A 13-year-old boy whose Crohn’s disease and colitis had failed to respond to standard treatments became symptom-free with a combo therapy that included cannabinoids, the cannabinoid therapy maker Vitality Biopharma reported.
The study is one of the first to show that cannabinoids can eliminate inflammatory bowel disease (IBD) symptoms in a child or young adult resistant to other therapies, the company said. The research, “Induction of Remission in Drug-Resistant Pediatric Inflammatory Bowel Disease with Cannabinoid Therapy,” has yet to be published in a medical journal.
The boy received medical cannabis under California’s Compassionate Use Act. Vitality played no role in the treatment, according to a press release.
The boy was diagnosed at age 9 with Crohn’s disease and mild-to-moderate colitis, and was hospitalized on several occasions. He had a poor appetite, which led to weight loss and stunted growth, and failed to respond to conventional IBD treatments.
Although he did respond initially to the TNF-α inhibitor Remicade (infliximab), it failed to help after a few weeks. “Temporary symptomatic benefit was observed, but quickly dissipated,” the researchers reported.
His level of calprotectin — a sign of bowel disease in children — rose again despite treatment throughout 2015. Improvements in calprotectin level suggest disease-modifying activity as well as symptom relief, the researchers noted.
In February 2016, the boy started taking a combination of Δ9-tetrahydrocannabinol (THC) and cannabidiol (CBD) three times a day.
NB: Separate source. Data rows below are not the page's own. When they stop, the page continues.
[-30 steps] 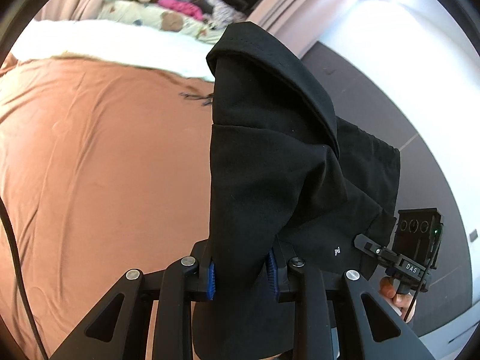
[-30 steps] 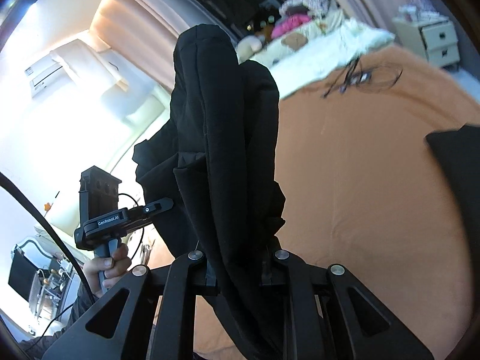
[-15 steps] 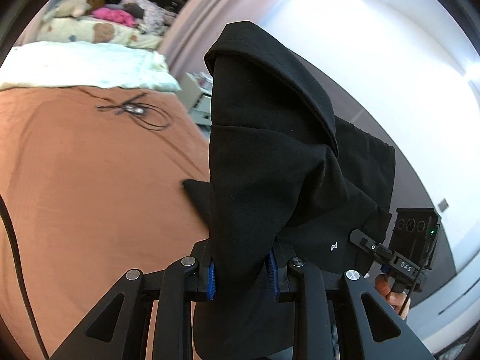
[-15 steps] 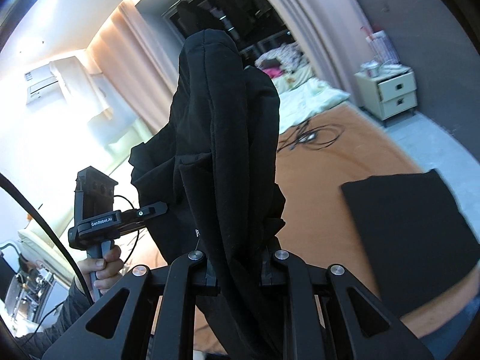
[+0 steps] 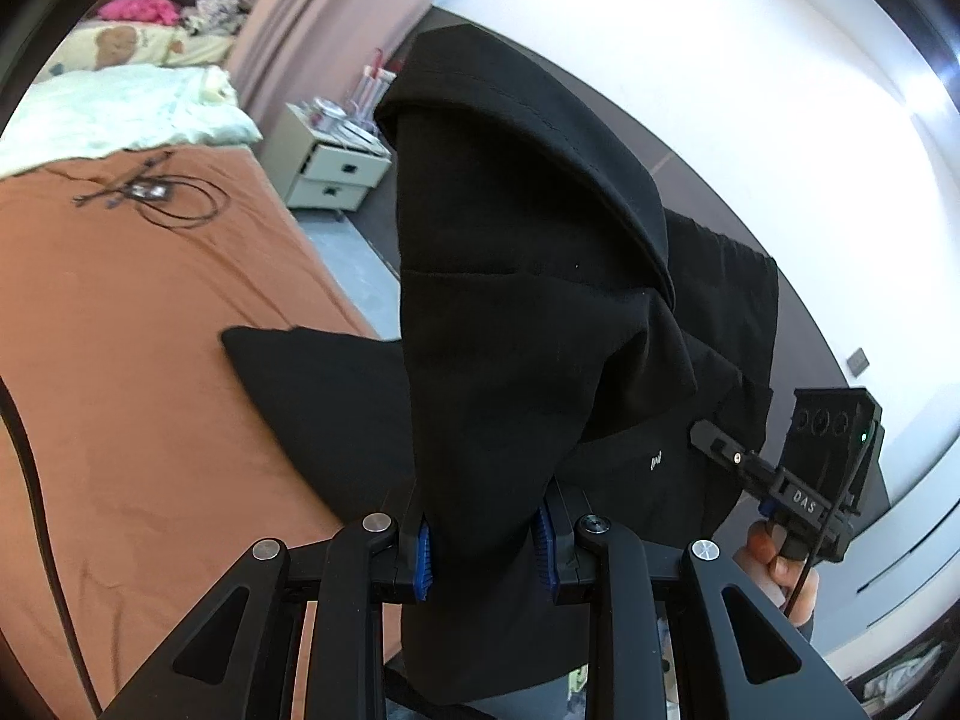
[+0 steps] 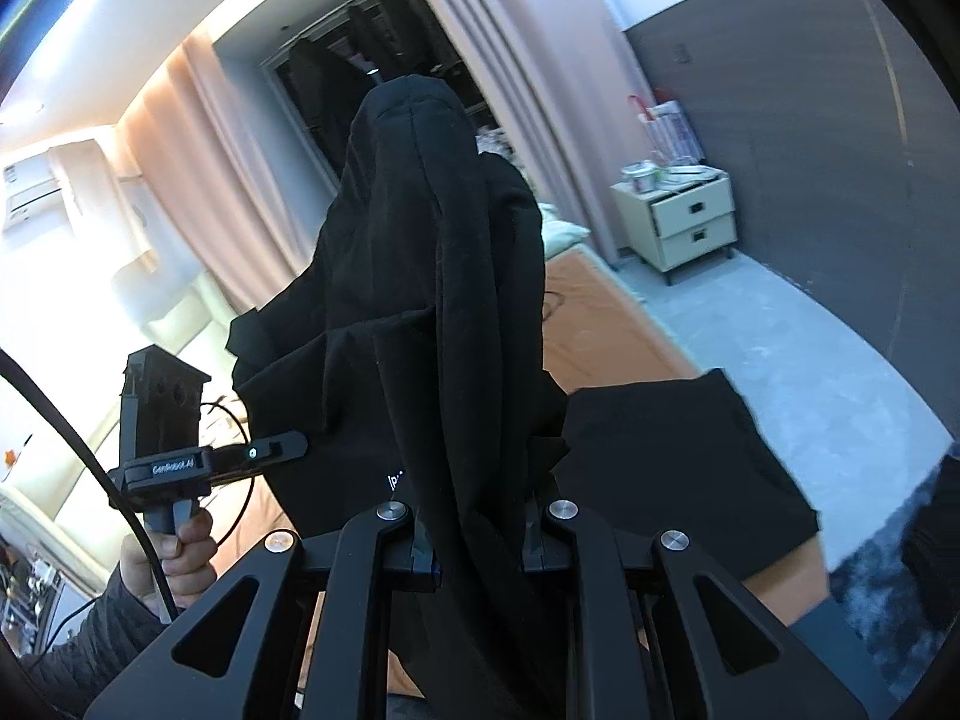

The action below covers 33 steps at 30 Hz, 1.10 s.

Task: Fold large clothes
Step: 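Lift the shirt bundle with both grippers and fold it in half, then lower the folded shirt onto the bed and open both grippers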

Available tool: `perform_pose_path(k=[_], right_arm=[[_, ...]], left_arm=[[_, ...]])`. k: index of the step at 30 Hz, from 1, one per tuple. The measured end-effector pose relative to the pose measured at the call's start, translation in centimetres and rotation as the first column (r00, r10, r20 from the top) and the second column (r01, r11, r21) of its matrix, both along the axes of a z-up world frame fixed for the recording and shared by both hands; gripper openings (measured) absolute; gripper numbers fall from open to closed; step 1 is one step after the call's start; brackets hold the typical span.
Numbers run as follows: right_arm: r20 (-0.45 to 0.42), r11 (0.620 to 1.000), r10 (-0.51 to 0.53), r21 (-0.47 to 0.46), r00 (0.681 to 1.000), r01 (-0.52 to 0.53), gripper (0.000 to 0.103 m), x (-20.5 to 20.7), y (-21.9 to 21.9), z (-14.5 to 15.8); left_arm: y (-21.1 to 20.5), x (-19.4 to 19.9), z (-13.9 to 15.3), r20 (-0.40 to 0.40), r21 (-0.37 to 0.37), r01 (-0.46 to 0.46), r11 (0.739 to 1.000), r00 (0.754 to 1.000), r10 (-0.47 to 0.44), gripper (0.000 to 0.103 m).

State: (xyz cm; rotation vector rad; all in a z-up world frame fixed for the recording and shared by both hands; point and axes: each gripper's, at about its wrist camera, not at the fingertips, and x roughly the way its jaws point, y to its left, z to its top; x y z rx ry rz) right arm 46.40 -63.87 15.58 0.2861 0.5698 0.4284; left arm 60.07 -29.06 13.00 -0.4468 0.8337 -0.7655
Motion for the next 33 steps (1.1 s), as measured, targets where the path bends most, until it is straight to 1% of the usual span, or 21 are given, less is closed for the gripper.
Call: perform_pose_path(k=[3, 6, 9, 10, 12, 13, 14, 16, 18, 22, 24, 27, 28, 29, 31, 33], right_arm=[[-0.016, 0.999, -0.034, -0.023, 0.999, 0.034, 0.012, -0.2, 0.3, 0.5], [-0.029, 0.997, -0.063, -0.048, 0.998, 0.061, 0.012, 0.1, 0.8, 0.9], [-0.052, 0.993, -0.084, -0.084, 0.995, 0.08, 0.012, 0.9, 2.0, 1.0], [-0.058, 0.993, -0.087, -0.087, 0.995, 0.082, 0.012, 1.2, 2.4, 1.0], [-0.072, 0.992, -0.092, -0.094, 0.993, 0.085, 0.012, 2.1, 3.4, 0.8], [-0.079, 0.992, -0.093, -0.098, 0.992, 0.086, 0.012, 2.6, 4.0, 0.5], [-0.088, 0.991, -0.096, -0.102, 0.991, 0.087, 0.012, 3.1, 4.3, 0.3], [-0.088, 0.985, -0.1, -0.146, 0.991, 0.087, 0.012, 4.0, 5.9, -0.4], [-0.096, 0.984, -0.095, -0.157, 0.991, 0.079, 0.012, 5.0, 7.2, -1.1], [-0.111, 0.975, -0.137, -0.193, 0.984, 0.114, 0.012, 6.3, 9.5, -1.8], [-0.107, 0.963, -0.165, -0.232, 0.98, 0.137, 0.015, 6.7, 10.8, -1.9], [-0.141, 0.951, -0.236, -0.239, 0.962, 0.198, 0.029, 7.4, 11.6, -2.3], [-0.139, 0.943, -0.264, -0.244, 0.954, 0.226, 0.041, 7.6, 11.7, -2.3], [-0.125, 0.933, -0.296, -0.249, 0.947, 0.258, 0.057, 7.7, 11.7, -2.2], [-0.078, 0.914, -0.357, -0.235, 0.931, 0.331, 0.076, 6.9, 11.7, -1.3], [-0.06, 0.907, -0.386, -0.207, 0.92, 0.367, 0.076, 5.4, 11.9, -0.5]], left_arm=[[-2.6, 0.1, -0.8, -0.024, -0.007, 0.033, 0.999, 0.999, -0.033, 0.027], [-3.5, 1.9, -2.2, -0.052, -0.022, 0.051, 0.998, 0.997, -0.052, 0.027], [-4.3, 4.0, -4.2, -0.085, -0.034, 0.06, 0.998, 0.994, -0.063, 0.027], [-4.8, 4.0, -4.6, -0.094, -0.036, 0.06, 0.998, 0.994, -0.063, 0.027], [-5.0, 5.5, -6.1, -0.119, -0.038, 0.056, 0.998, 0.991, -0.06, 0.027], [-5.1, 5.0, -6.3, -0.129, -0.038, 0.053, 0.998, 0.99, -0.058, 0.027], [-5.2, 5.6, -6.8, -0.138, -0.035, 0.049, 0.998, 0.989, -0.053, 0.027], [-5.3, 7.0, -8.2, -0.16, -0.023, 0.044, 0.999, 0.986, -0.048, 0.027], [-5.3, 8.4, -9.6, -0.181, -0.008, 0.03, 1.0, 0.983, -0.031, 0.027], [-5.0, 11.0, -12.1, -0.208, 0.009, 0.025, 1.0, 0.978, -0.023, 0.027], [-5.1, 12.1, -12.9, -0.211, 0.022, 0.026, 0.999, 0.977, -0.021, 0.027], [-4.9, 13.5, -14.5, -0.227, 0.023, 0.016, 1.0, 0.974, -0.01, 0.027], [-4.9, 13.9, -15.1, -0.234, 0.024, 0.013, 1.0, 0.972, -0.007, 0.027], [-5.0, 14.2, -15.6, -0.244, 0.029, 0.01, 1.0, 0.97, -0.003, 0.027], [-5.1, 14.9, -16.9, -0.272, 0.042, 0.004, 0.999, 0.962, 0.007, 0.027], [-5.3, 16.0, -18.5, -0.299, 0.053, 0.001, 0.999, 0.954, 0.015, 0.027]])
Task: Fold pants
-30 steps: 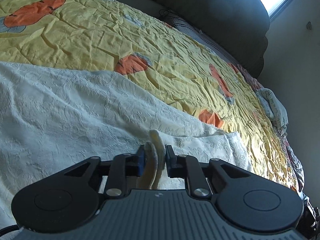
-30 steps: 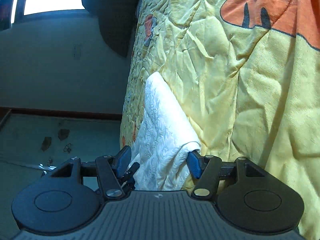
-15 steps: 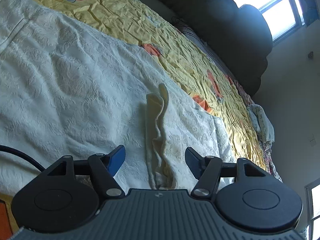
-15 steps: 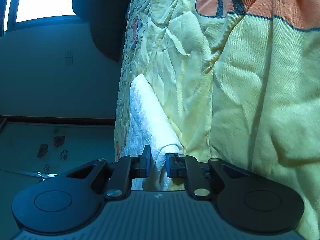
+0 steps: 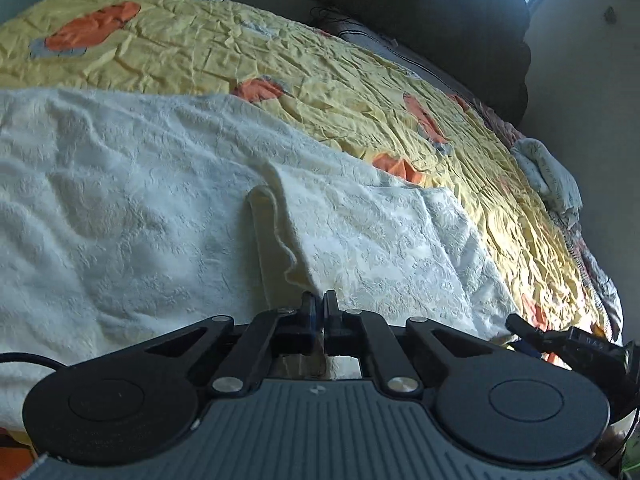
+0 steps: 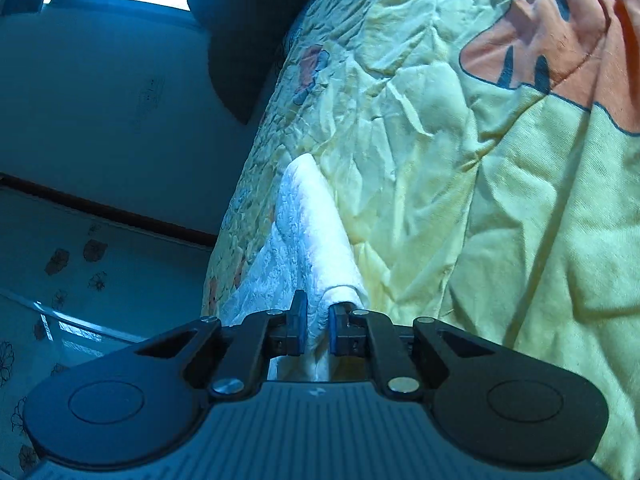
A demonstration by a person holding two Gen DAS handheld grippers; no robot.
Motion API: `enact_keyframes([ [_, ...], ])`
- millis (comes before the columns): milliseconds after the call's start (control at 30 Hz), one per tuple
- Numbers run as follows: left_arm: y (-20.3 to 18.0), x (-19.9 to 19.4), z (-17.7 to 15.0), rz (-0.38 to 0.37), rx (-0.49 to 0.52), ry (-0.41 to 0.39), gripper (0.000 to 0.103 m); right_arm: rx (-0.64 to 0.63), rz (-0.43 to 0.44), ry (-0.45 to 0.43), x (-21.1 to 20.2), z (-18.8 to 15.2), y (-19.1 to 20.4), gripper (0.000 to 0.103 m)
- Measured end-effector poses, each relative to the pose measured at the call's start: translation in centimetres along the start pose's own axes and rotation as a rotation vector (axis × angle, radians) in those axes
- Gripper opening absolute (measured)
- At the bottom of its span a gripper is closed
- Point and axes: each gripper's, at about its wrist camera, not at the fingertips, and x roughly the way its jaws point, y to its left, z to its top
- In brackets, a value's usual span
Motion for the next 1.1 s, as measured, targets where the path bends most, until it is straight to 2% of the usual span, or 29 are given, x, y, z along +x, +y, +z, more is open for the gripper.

The 3-mg doses of each therapy turned him around, researchers said.
“The patient and family reported almost immediate symptomatic improvement, with increased appetite and body weight, reduced inflammatory scores, and induction of remission,” the study reported.
Importantly, the combo treatment ended his Crohn’s after just a month, researchers said. The key evidence was that his calprotectin scores dropped from 2,000 μg/g to 86 μg/g.
A marker of inflammation known as the C-reactive protein level fell to zero, researchers added. Doctors began reducing his Remicade and ended it altogether in January 2017.
At that point, the patients was “in complete remission, with no Crohn’s disease symptoms, and has been in clinical remission for more than a year,” the team wrote.
Researchers said that to their knowledge it was the first case of fecal calprotectin levels correlating “well with the presence of endoscopic lesions” and with decreased calprotectin levels correlating “with healing of the gut mucosal lining in both Crohn’s disease and ulcerative colitis. Based on these findings, we expect that treatment of local gut inflammation with cannabinoids may not only resolve symptoms of IBD but also achieve disease modification by inducing and maintaining remission.”
The team plans to submit the report for publication, perhaps with additional case studies of the combo treatment.